#### Your goal
Both the line below containing "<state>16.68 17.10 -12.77" and the line containing "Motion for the", along with every line between them, should be repeated exactly; no other line belongs in the answer.

#### Data excerpt
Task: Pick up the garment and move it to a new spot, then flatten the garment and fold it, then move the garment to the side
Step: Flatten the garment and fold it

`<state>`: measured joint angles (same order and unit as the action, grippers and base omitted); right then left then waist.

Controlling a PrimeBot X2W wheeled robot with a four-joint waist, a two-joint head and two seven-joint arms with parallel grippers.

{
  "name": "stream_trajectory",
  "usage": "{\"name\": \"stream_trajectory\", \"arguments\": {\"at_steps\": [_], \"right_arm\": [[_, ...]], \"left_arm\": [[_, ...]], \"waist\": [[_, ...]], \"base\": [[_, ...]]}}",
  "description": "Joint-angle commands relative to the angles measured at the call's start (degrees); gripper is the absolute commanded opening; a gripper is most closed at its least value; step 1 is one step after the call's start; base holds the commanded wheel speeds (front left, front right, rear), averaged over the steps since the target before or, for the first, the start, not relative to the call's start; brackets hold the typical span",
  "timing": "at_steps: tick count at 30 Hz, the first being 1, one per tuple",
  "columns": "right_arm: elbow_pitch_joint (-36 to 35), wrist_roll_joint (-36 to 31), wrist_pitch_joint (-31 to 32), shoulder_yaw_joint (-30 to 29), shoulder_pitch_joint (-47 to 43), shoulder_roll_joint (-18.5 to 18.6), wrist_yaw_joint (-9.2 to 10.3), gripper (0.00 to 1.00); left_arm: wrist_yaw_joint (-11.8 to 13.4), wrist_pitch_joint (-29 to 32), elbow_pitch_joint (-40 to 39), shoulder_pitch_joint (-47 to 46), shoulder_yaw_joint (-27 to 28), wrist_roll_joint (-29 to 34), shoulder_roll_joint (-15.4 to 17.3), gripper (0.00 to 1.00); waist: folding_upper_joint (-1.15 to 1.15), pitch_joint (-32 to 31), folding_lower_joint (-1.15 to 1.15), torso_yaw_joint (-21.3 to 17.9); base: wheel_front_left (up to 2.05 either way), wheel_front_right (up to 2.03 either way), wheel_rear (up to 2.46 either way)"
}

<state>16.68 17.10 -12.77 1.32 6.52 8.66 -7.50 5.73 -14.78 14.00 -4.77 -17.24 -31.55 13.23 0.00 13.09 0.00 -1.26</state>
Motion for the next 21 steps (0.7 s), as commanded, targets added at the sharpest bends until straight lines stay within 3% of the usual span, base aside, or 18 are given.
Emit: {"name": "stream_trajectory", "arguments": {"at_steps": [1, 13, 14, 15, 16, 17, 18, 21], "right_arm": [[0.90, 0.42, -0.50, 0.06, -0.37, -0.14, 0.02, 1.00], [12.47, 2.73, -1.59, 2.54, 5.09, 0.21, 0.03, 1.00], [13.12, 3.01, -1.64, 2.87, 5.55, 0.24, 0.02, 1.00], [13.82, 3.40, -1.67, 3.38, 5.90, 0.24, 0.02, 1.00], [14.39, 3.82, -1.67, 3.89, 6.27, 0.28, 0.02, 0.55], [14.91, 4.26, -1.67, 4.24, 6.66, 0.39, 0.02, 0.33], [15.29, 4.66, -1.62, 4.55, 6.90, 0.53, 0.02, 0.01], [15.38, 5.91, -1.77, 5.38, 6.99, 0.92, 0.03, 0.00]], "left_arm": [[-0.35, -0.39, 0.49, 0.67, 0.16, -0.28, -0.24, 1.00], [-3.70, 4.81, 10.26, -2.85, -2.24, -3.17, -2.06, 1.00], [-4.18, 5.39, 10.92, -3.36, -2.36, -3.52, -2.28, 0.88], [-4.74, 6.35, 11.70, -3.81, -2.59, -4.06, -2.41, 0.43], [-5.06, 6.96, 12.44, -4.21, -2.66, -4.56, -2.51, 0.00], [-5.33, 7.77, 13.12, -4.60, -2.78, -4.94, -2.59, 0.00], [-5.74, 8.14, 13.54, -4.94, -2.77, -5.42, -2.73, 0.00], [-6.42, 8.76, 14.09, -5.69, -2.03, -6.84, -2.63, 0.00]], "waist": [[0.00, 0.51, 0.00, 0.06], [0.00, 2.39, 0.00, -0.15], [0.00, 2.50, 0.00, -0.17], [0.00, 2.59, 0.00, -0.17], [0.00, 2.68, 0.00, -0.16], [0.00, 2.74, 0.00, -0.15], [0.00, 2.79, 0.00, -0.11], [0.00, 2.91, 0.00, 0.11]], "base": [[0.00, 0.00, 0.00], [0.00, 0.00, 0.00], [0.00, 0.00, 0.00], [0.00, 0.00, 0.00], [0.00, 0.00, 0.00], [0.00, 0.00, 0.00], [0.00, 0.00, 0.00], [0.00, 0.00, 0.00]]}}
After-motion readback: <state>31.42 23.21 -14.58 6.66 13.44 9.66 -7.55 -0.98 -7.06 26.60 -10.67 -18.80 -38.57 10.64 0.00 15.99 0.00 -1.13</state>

#### Task result
<state>16.68 17.10 -12.77 1.32 6.52 8.66 -7.50 5.73 -14.78 14.00 -4.77 -17.24 -31.55 13.23 0.00 13.09 0.00 -1.26</state>
Motion for the next 21 steps (0.7 s), as commanded, targets added at the sharpest bends until straight lines stay within 3% of the usual span, base aside, or 18 are given.

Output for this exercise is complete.